| From: | Jakub Wartak <jakub(dot)wartak(at)enterprisedb(dot)com> |
|---|---|
| To: | Michael Paquier <michael(at)paquier(dot)xyz> |
| Cc: | Bertrand Drouvot <bertranddrouvot(dot)pg(at)gmail(dot)com>, Heikki Linnakangas <hlinnaka(at)iki(dot)fi>, PostgreSQL Hackers <pgsql-hackers(at)lists(dot)postgresql(dot)org> |
| Subject: | Re: 64-bit wait_event and introduction of 32-bit wait_event_arg |
| Date: | 2026-03-02 08:39:22 |
| Message-ID: | CAKZiRmy9MKBivq0Wzm6E01H4SvLn-KhfjpKTTjvmmd4rTHXTzA@mail.gmail.com |
| Views: | Whole Thread | Raw Message | Download mbox | Resend email |
| Thread: | |
| Lists: | pgsql-hackers |
On Mon, Feb 16, 2026 at 12:34 PM Jakub Wartak
<jakub(dot)wartak(at)enterprisedb(dot)com> wrote:
>
> On Fri, Feb 13, 2026 at 5:46 AM Michael Paquier <michael(at)paquier(dot)xyz> wrote:
> >
> > On Thu, Feb 12, 2026 at 01:42:23PM +0100, Jakub Wartak wrote:
>
> Hi Michael, thanks for taking a look at this!
>
> > > What's left:
> > > - Earlier Heikki raised the question "Wait events can be defined in extensions;
> > > how does an extension plug into this facility?" - that's still unanswered.
> >
> > Reserving the full 8 bytes to the callers of WaitEventExtensionNew()
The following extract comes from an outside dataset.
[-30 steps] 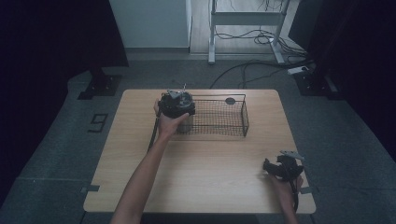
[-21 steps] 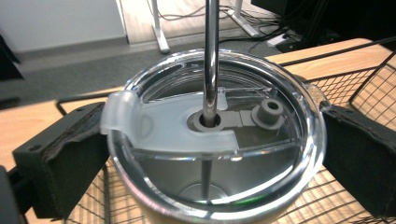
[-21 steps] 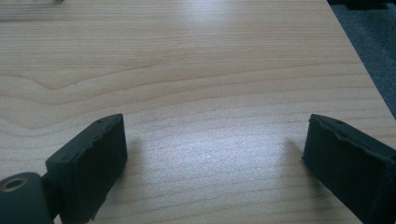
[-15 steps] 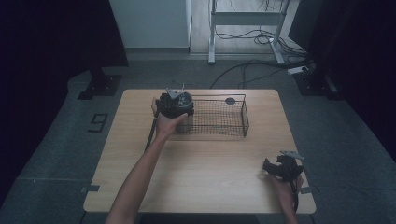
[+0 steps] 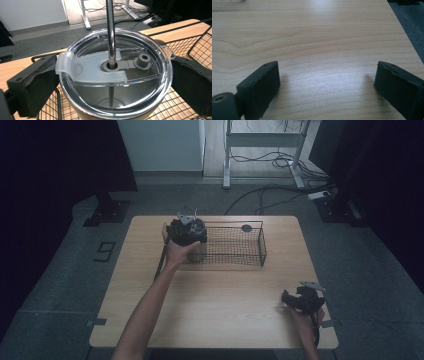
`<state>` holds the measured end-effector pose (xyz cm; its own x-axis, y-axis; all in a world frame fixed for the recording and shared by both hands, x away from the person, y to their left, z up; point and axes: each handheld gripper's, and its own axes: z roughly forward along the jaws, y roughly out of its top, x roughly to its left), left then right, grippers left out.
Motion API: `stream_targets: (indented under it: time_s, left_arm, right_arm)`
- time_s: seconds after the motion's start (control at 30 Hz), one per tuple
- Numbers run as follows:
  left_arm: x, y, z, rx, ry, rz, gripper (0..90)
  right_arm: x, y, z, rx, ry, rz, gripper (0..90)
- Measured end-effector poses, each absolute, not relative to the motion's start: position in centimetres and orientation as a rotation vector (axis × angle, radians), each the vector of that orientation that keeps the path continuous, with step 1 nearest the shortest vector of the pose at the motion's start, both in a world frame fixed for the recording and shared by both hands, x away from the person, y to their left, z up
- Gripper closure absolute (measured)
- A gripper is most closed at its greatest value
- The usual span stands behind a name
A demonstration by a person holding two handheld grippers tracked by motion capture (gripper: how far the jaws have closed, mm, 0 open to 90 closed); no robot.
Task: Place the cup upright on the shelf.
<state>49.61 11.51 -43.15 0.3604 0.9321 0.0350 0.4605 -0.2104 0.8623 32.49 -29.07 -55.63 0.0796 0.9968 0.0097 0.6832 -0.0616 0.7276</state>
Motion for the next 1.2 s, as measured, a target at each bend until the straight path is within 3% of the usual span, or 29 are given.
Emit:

> > and WaitEventInjectionPointNew() would be an error, because we would
> > forever lock down the possibility for extensions to set at will the 4
> > extra bytes that become available when setting some extra data in
> > parallel of a wait event name. The results of these routines should
> > still be 4 bytes for the "static" part of the wait event names, not 8.
>
> When trying to understand this I found that the patch contained assumption
> error on my side that might have mislead You: I was blind to the fact that
> all custom wait events land in PG_WAIT_EXTENSION class, so we need in
> WaitEventCustomNew() to shift the resulting eventId from nextId++ to the
> proper place in 64-bit word (this leaves the 32-bits part (for
> wait_event_arg) initially as zero when returned by those routines)
>
> .. and then, well, the registration of the new custom wait event is something
> distinct from starting the waiting on it, right? I mean the extension
> could:
>
> // it will contain PG_WAIT_EXTENSION | shifted_eventId_from_nextId
> // + zero on all 32-bit lower bits (for wait_event_arg)
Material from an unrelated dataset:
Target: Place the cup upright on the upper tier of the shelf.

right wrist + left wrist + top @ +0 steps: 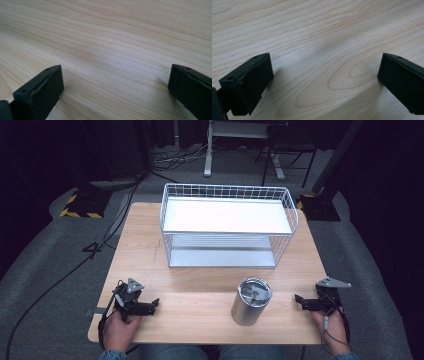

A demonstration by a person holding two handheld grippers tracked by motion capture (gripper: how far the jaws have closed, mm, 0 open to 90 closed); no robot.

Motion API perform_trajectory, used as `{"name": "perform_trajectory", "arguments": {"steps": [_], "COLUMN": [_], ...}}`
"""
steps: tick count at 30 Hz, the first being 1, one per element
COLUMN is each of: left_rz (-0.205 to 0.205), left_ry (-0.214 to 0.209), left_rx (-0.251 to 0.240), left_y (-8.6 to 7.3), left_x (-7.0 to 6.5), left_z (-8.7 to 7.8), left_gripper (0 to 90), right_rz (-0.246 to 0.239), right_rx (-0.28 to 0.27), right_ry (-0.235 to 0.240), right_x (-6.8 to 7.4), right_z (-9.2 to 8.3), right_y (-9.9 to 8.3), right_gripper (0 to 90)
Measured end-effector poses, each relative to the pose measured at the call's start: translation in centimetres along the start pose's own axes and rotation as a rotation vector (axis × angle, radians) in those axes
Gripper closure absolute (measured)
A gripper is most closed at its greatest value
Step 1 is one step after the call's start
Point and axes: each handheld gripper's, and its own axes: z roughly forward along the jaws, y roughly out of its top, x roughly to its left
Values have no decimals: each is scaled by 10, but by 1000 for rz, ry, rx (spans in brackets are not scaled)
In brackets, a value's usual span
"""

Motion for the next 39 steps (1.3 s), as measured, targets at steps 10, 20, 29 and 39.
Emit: {"name": "perform_trajectory", "arguments": {"steps": [10, 20, 29, 39], "left_rz": [0, 1, 0, 0], "left_ry": [0, -1, -1, -1], "left_rx": [-1, -1, -1, 0], "left_y": [0, 0, 0, 0], "left_x": [0, 0, 0, 0], "left_z": [0, 0, 0, 0], "left_gripper": [6, 6, 6, 6], "right_rz": [0, -2, 9, -2], "right_rx": [0, 3, 35, 6], "right_ry": [0, 4, 9, 37], "right_x": [0, -1, -2, 5], "right_z": [0, 0, -3, -21], "right_y": [0, 1, 6, 22], "right_gripper": [3, 4, 77, 78]}}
> uint64 custom_wait_event = WaitEventExtensionNew("custom");
> libpqsrv_connect(..,custom_wait_event);
> ..
> // and we can still add 32-bit argument there
> libpqsrv_connect(..,custom_wait_event | some_wait_event_arg);
>
> Because probably the code was misleading Could I ask You to
> re-evaluate the above
> concern based on the fixed code?
>
> > > I think they could just OR 32-bit value themselves, but maybe we could
> > > just provide a way to plug into pg_get_wait_events().waiteventarg_description?
> >
> > The value provided back to pg_stat_activity would be a 4-byte integer
> > under this design, whose interpretation is up to the client, I guess,
> > with a filter based on the wait event name found (likely a CASE/ELSE
> > to force casts back to a text value at the end in most cases?). That
> > may be annoying for client applications, though, but perhaps
> > acceptable as this provides extra information with a single atomic
> > write.
>
> Yes, today we just return the lower half of 64-bits as
> pg_stat_activity.wait_event_arg::integer. The usage could be be interpreted
> by the SQL query doing CASE/ELSE if necessary (or just by human when directly
> looking at the pg_get_wait_events().waiteventarg_description -- that is what
> is implemented today for the IO/Slru* wait event and their wait_event_arg),
> e.g.:
>
> postgres=# select type, substring(name, 1, 20) wait,
> waiteventarg_description as desc
> from pg_get_wait_events() where type = 'IO' and name like 'Slru%';
> type | wait |
> desc
> ------+---------------+----------------------------------------------------------------------------------------------------------------------------------
> IO | SlruFlushSync | SlruType: unknown(0), notify(1), clog(2),
> subtrans(3), committs(4), multixactoffset (5), multixactmembers(6),
> serialializable(7)
> IO | SlruRead | SlruType: unknown(0), notify(1), clog(2),
> subtrans(3), committs(4), multixactoffset (5), multixactmembers(6),
> serialializable(7)
> [..]
>
> so one of course could write something like to interpret it:
> SELECT *, CASE WHEN wait_event_arg=0 THEN 'unknown'
> WHEN wait_event_arg=1 THEN 'notify'
> [..]
> ELSE 'other'
> END as
> FROM pg_stat_activity WHERE wait_event LIKE 'Slru%';
>
> > At the end, the way these 4 extra bytes can be set by extensions is an
> > API problem for me, and I suspect that the correct way to extend
> > things, on top of forcing the use of 4 bytes for the ID of the fixed
> > event ID (perhaps just define a type here anyway?), would be to patch
> > the most popular APIs that extensions currently use to let them set
> > the value they want for the extra 4 bytes. The first choice that
> > comes into mind here is the family of WaitLatchOrSocket() APIs, that
> > could have an extra argument with a uint32 for the extra data. That's
> > a popular one among extension developers.
>
> Right now in the patchset, the WaitLatchOrSocket() and WaitLatch() take
> uint64 argument, I've done that so that we I could minimize the patchset
> footprint and then e.g. I do still:
> - rc = WaitLatch(MyLatch, ..., WAIT_EVENT_SYNC_REP);
> + rc = WaitLatch(MyLatch, ..., WAIT_EVENT_SYNC_REP | wait_event_arg_pid);
> (so uint64 that is OR-ed with CLASS and 32-bit lower e.g. pid here)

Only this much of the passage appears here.